Problem description:
The lines you return should be those containing the string "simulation", taken from the data below.

-- Opening Marker --

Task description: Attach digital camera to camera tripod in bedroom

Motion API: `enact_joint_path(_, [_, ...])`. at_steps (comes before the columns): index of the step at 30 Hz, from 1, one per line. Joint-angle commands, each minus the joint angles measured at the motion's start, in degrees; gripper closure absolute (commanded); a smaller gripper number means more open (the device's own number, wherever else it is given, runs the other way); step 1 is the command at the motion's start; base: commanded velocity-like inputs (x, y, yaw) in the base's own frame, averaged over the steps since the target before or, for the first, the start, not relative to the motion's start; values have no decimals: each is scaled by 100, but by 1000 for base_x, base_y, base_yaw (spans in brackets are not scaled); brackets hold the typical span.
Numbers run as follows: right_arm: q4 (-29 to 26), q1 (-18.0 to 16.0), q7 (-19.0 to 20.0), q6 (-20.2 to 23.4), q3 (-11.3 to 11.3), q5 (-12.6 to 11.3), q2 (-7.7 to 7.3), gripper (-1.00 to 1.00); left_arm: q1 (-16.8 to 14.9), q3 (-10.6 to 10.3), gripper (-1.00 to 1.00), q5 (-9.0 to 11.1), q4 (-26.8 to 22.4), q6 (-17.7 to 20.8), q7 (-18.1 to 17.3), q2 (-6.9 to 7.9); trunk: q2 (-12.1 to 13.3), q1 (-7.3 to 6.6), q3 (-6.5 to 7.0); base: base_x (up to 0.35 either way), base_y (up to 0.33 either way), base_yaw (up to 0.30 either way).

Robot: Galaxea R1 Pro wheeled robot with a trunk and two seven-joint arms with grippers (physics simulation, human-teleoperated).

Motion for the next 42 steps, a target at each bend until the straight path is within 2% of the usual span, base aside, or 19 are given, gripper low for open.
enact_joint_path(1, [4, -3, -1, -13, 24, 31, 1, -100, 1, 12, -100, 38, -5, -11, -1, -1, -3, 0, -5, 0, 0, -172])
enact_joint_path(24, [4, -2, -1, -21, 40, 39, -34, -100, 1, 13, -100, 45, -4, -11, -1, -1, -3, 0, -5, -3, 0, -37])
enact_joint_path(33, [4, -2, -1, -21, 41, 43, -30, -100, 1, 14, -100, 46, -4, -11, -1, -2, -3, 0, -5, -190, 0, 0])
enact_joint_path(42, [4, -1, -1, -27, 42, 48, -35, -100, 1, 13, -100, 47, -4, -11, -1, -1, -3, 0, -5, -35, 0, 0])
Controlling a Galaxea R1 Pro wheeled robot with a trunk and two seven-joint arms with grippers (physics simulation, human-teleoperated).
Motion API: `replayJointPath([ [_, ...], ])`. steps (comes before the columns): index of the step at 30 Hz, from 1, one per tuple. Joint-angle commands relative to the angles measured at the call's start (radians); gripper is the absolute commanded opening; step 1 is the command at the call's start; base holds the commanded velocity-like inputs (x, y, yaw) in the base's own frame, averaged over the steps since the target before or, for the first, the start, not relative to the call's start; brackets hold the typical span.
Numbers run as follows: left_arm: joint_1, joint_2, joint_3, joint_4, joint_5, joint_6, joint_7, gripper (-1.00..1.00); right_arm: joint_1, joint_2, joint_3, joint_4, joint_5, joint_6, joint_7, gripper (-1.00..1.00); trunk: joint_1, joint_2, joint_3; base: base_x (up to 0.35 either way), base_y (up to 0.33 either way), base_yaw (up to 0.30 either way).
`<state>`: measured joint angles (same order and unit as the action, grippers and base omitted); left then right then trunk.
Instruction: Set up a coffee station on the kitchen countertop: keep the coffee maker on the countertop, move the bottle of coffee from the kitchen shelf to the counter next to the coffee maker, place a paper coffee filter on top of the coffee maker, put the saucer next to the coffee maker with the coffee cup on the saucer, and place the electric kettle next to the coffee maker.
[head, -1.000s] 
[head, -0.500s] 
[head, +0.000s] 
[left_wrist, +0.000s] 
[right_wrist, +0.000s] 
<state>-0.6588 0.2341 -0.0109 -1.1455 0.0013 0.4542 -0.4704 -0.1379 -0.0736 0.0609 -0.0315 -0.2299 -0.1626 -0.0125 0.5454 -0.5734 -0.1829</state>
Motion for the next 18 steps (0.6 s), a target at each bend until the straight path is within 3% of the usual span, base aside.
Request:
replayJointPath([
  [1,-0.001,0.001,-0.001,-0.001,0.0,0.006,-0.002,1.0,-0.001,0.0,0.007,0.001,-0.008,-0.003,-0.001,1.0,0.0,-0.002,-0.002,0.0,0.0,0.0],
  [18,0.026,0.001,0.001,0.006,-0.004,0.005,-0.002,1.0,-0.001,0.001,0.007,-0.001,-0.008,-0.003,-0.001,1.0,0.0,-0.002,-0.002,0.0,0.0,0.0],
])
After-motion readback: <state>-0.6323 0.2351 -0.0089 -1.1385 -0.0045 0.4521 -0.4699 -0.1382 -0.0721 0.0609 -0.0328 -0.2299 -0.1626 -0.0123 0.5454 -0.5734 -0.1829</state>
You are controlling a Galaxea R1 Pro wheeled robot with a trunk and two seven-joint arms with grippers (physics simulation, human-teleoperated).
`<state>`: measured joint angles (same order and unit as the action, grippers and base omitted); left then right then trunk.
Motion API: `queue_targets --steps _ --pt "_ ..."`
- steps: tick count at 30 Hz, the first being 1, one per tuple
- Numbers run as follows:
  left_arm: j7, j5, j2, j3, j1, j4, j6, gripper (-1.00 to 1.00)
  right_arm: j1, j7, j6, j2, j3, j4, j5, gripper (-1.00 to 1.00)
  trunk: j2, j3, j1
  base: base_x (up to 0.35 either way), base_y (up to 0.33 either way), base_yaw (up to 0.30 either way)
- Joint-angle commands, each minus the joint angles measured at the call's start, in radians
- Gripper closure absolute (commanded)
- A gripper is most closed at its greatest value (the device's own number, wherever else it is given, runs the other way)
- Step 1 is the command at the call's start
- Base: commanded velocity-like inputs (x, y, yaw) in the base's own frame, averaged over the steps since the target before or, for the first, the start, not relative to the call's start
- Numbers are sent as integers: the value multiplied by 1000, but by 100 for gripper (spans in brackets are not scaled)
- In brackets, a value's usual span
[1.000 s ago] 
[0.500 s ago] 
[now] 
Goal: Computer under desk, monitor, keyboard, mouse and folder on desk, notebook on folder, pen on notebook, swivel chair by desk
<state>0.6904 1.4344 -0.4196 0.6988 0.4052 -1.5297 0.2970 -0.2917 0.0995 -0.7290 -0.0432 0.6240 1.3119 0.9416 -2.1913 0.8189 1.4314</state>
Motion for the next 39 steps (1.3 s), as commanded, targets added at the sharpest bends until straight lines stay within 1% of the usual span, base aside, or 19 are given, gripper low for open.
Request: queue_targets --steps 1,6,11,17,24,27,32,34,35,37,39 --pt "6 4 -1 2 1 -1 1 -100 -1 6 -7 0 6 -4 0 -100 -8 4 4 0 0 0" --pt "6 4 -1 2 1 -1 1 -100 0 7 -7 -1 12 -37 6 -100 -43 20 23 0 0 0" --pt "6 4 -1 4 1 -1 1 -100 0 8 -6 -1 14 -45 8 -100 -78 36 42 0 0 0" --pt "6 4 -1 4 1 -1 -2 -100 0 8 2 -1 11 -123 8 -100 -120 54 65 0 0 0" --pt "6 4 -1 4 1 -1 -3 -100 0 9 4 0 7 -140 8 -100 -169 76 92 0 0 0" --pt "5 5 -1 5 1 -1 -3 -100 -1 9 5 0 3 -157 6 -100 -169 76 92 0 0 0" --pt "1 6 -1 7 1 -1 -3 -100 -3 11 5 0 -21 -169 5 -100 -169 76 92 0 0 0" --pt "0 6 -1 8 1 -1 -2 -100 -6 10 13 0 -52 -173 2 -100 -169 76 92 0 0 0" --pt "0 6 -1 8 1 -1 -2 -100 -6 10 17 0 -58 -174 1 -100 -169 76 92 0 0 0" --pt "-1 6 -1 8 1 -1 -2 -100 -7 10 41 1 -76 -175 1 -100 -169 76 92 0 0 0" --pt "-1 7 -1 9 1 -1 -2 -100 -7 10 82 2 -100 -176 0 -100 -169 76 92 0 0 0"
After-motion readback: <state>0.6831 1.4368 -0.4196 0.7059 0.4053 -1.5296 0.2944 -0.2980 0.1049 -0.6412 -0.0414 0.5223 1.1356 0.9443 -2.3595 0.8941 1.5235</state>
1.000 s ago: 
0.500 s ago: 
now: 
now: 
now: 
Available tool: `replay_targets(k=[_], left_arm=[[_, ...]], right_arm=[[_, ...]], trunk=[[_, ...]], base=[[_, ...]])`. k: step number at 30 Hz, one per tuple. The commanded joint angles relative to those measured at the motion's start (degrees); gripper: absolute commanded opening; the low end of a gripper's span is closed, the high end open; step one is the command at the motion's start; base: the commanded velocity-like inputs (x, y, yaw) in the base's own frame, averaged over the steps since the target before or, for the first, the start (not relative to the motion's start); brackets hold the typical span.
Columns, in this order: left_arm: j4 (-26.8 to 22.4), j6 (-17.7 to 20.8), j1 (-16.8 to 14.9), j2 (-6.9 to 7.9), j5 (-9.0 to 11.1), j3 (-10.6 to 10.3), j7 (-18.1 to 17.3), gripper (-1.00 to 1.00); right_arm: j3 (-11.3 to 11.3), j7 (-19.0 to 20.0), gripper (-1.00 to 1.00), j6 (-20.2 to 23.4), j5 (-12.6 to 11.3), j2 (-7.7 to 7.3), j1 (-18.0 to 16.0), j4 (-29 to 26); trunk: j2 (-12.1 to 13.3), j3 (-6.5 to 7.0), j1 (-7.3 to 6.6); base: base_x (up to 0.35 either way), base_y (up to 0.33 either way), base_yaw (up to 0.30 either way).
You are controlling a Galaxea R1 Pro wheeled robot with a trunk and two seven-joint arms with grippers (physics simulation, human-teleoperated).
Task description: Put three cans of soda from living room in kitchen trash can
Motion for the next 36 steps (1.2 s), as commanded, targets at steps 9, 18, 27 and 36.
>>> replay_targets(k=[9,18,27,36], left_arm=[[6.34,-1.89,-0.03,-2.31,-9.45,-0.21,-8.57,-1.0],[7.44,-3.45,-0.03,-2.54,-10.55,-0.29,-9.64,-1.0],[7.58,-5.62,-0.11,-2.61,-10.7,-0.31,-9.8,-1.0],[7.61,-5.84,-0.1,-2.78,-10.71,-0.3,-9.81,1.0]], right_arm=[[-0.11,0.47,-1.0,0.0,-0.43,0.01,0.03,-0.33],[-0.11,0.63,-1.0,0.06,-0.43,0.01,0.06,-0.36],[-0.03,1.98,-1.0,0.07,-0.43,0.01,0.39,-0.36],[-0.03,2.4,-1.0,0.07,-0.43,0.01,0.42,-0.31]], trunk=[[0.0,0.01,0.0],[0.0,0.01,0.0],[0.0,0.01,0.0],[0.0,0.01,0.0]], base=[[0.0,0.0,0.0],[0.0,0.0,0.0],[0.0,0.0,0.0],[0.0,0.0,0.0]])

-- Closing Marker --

Solution for this problem:
Robot: Galaxea R1 Pro wheeled robot with a trunk and two seven-joint arms with grippers (physics simulation, human-teleoperated).
Controlling a Galaxea R1 Pro wheeled robot with a trunk and two seven-joint arms with grippers (physics simulation, human-teleoperated).
You are controlling a Galaxea R1 Pro wheeled robot with a trunk and two seven-joint arms with grippers (physics simulation, human-teleoperated).
You are controlling a Galaxea R1 Pro wheeled robot with a trunk and two seven-joint arms with grippers (physics simulation, human-teleoperated).

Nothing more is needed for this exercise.